At its core, one of the central problems with trying to craft a legislative solution to the cyber security issue is that companies have to admit the weaknesses in their systems. Some of those weaknesses may be known, while others may have been identified internally and are not yet in the public domain. To place a company or government agency in this position is not reasonable. For example, at least one state commission, in an attempt to get a better understanding of the exposures and efforts being made to defend against cyber attacks against its utilities, sought answers from the utilities in a public docket in a very detailed list of questions that would have forced the utility to publicly disclose their cyber challenges. As you can imagine, the utilities were not inclined to expose their strengths and weaknesses in a public manner and draw a map for bad actors on how to attack their systems. The state commission rethought their request and no public response ultimately was required.
Perhaps the biggest challenge facing policy makers is the ability to get accurate, timely information to inform their policy development and to ensure it will not be disclosed. While efforts of some organizations and Congressional committees, particularly those involving national security (e.g. DHS, FBI, etc.), can avoid public disclosure of classified information, congressional hearings are typically open to the public. Senator Hatch’s request that all committees work together on the issue will undoubtedly make it more challenging to minimize the potential leak of information to nefarious characters who seek to harm the United States.

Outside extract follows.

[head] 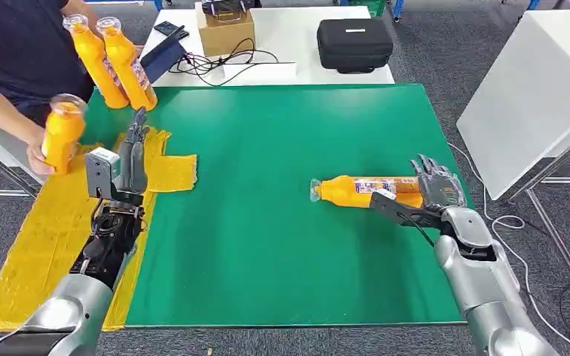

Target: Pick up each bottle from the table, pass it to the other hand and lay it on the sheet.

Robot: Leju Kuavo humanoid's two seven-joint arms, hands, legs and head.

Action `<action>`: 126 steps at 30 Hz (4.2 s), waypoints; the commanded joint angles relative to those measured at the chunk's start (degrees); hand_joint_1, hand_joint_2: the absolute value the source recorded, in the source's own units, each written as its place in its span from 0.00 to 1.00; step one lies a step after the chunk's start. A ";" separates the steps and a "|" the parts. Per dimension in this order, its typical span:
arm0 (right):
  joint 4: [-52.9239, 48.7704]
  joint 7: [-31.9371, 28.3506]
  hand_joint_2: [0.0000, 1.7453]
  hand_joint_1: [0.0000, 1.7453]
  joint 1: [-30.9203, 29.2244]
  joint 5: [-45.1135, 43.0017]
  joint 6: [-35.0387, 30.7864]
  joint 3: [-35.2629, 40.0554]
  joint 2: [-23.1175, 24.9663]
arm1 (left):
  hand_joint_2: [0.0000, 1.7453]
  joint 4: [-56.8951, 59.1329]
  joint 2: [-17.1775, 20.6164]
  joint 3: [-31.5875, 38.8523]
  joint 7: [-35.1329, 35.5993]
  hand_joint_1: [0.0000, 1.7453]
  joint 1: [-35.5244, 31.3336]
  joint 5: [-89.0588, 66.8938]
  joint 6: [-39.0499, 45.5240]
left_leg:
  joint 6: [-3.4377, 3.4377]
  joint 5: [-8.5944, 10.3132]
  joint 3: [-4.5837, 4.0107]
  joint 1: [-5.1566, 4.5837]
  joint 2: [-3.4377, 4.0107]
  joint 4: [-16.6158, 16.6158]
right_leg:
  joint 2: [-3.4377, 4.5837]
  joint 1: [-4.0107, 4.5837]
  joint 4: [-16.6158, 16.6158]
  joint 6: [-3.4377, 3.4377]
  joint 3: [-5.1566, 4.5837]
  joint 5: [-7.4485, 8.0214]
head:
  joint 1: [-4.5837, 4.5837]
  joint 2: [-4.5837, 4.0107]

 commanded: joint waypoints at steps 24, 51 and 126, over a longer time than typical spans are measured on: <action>37.93 1.14 1.00 0.00 -17.47 -1.07 5.79 3.06 2.12 | 0.00 2.42 -3.07 -3.43 0.24 0.00 -5.16 1.22 -1.67 | -0.03 -0.11 0.08 0.08 -0.12 0.14 | -0.22 0.08 0.03 0.13 0.19 -0.09 | -0.02 0.00; 37.33 1.03 1.00 0.00 -24.25 3.00 3.67 8.01 4.54 | 0.00 -1.40 -2.40 -3.84 0.69 0.00 -3.45 1.84 -1.35 | -0.03 -0.12 0.10 0.03 0.10 0.14 | 0.00 0.04 0.08 0.12 0.14 -0.07 | 0.00 0.00; 32.64 -10.47 1.00 1.00 -19.90 -14.41 -6.97 -2.87 9.36 | 0.00 1.48 -1.79 -4.80 0.88 0.00 -3.34 10.19 -6.19 | -0.01 -0.03 0.10 0.00 0.05 0.05 | -0.01 0.01 0.01 0.09 0.13 -0.01 | 0.00 0.00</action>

What is already being done?
While perhaps not widely reported, state legislatures, state public utility commissions, the Federal Energy Regulatory Commission, and the North American Electric Reliability Corp. have been working for years with the owners and operators of much of the energy related critical infrastructure to address cyber issues. Some of those bodies have also sought to address issues outside of the utility landscape and deal with fundamental consumer data protection issues. Also, the United States Dept. of Energy and the Federal Smart Grid Task Force established and released a “voluntary code of conduct” for utilities to protect consumer information just last week. While much of this work happens out of the public eye, it is happening.
What is plainly understood is that cyber issues are critically important, they impact all sectors of the business and national security worlds, and there is a growing expectation from the public that “all reasonable steps” are being taken to protect them from a cyber-related issue while not offending the right of an individual to be free from improper government intrusion. In the coming weeks, proposed legislation is likely to be introduced and hearings about what to do, who will do it, and how critical infrastructure and consumer data can be protected will be at center stage.